The outdoor industry and suppliers
Among the companies that work systematically with sustainability there are several similarities. The UN Global Compact is a kind of foundation – and lowest level – for the work. Keen, Fjällräven, Patagonia, Haglöfs, Vaude and others specify the issues concerning working conditions, animal welfare, the use of chemicals and more in contracts with subcontractors. Independent inspections should be allowed in the workplace. Sustainability reports should be made annually.
Fenix Outdoor, which owns brands like Fjällräven, Hanwag and others, as well as the retail chains Globetrotter, Naturkompaniet and Partioaitta, is one of about 9000 companies that have signed the UN Global Compact. Aiko Bode is Chief Sustainability Officer at Fenix Outdoor and according to him, the outdoor industry has an advantage over the fashion industry, for example. The often-criticized minimum wages are much rarer and working conditions are better.
“Our products often require higher skills among those who produce them. This makes many outdoor companies seek long-term partnerships with their suppliers. It is in both our interest and in the interest of the suppliers that those doing the work stay in their jobs – and staff turnover is actually lower than in many other industries.”
The long-term cooperation also makes it easier to communicate with suppliers, says Aiko Bode.

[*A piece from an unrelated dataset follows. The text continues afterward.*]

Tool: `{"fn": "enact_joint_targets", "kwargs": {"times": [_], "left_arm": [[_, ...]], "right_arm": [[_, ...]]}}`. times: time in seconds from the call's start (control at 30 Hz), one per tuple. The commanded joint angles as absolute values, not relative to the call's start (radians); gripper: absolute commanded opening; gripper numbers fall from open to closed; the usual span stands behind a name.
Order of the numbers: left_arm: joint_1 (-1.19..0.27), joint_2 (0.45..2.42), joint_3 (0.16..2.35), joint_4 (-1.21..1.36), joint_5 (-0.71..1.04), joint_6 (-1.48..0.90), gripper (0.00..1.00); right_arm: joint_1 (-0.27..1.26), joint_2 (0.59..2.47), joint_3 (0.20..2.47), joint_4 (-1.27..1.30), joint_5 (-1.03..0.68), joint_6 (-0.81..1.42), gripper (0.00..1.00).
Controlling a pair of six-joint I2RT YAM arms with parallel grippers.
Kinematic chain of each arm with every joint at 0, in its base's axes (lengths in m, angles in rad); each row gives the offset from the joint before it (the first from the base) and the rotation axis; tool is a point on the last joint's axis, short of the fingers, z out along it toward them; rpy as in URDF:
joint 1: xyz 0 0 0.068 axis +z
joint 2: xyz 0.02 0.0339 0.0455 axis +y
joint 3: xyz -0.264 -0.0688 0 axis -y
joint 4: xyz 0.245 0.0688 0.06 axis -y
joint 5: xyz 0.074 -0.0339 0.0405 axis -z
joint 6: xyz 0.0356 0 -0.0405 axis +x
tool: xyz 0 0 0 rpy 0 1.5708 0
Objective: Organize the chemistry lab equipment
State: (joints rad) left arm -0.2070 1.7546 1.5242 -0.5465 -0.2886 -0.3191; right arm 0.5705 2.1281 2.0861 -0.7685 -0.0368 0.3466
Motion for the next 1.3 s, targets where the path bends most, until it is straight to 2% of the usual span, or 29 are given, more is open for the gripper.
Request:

“Within Fenix Outdoor, we see them more as partners and can say: You are part of the family. It will be good for your business to work with these issues.”
“At the same time, we must be humble. Sustainability, especially the social aspect, is a young discipline.”
Nature, children and the youth
Another clear pattern in the outdoor industry is a focus on conservation, such as Keen’s garbage pick-up days. The logic is simple: without a living nature, many outdoor products lack a sensible use.
In parallel, the European Outdoor Group has identified another important area where the industry can and should take more responsibility: to attract children and young people into the outdoors. This is also a win-win scenario. The fact that today’s children and young people get so little exercise is a growing health problem in the western world. If they are motivated to get outside, they will become healthier – and become potential customers for outdoor companies.
In other words, there are many reasons for the outdoor industry to take more responsibility, reasons that may be lacking in other industries. In short: sustainability can be both profitable and good for society as a whole.